The Action uses an SSH deploy key to push from private docs repo to public main repo:

  1. Public key → Added to main repo as Deploy Key (with write access)
  2. Private key → Added to docs repo as Secret DEPLOY_KEY

Main Repo .gitignore

The docs/ folder is gitignored in the main repo so you don’t accidentally edit it locally:

# Docs (auto-generated from obsidian vault, don't edit locally)
docs/

Local Development

To preview docs locally:

cd document-iteration-skill-docs
python3 scripts/convert-obsidian.py
cd docs
# Open index.md or use a markdown previewer

Adding New Pages

  1. Create new .md file in obsidian/
  2. Link to other pages using Obsidian’s internal link syntax
  3. Commit and push
  4. Action converts and publishes automatically

VSCode UI Optimization

When editing via the submodule in VSCode, you can hide unnecessary files to keep the sidebar clean.

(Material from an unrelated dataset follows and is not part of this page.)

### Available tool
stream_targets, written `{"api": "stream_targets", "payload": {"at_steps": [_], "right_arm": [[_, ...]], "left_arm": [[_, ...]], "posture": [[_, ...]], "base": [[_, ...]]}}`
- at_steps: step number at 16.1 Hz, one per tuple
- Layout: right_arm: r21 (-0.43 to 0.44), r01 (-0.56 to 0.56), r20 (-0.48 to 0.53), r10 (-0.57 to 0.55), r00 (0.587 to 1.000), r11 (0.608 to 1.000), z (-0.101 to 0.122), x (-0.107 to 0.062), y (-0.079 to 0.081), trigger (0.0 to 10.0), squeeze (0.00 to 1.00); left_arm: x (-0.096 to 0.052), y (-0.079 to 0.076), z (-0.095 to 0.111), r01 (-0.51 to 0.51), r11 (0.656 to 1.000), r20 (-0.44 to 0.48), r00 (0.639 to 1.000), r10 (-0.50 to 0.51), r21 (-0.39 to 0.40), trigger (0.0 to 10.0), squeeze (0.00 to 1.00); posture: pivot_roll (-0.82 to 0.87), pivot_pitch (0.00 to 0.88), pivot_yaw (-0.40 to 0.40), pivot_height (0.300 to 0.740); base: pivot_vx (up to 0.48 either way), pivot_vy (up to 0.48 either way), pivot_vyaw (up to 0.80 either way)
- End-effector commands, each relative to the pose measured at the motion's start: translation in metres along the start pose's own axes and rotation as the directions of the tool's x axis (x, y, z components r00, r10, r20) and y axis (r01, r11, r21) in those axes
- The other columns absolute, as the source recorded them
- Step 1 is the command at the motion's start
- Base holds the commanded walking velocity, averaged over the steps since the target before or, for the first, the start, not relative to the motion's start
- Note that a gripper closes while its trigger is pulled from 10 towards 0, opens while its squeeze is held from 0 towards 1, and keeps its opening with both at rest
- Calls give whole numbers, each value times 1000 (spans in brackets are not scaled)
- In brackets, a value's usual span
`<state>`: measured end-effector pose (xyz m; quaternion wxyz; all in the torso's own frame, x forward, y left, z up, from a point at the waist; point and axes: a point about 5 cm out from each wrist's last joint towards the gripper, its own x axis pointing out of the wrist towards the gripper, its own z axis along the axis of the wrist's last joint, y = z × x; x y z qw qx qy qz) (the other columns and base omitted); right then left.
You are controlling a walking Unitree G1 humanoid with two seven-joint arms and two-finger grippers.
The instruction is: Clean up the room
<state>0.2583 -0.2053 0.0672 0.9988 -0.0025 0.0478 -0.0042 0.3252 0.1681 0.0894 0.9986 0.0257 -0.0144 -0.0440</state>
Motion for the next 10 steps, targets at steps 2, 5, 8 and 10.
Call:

Add to .vscode/settings.json in the main repo:

{
  "files.exclude": {
    "docs-source/.github": true,
    "docs-source/docs": true,
    "docs-source/scripts": true,
    "docs-source/.gitignore": true,
    "docs-source/README.md": true
  }
}

This hides the submodule’s infrastructure files, showing only the docs-source/obsidian/ folder you actually edit. The hidden files remain in git - they’re just not visible in the file explorer.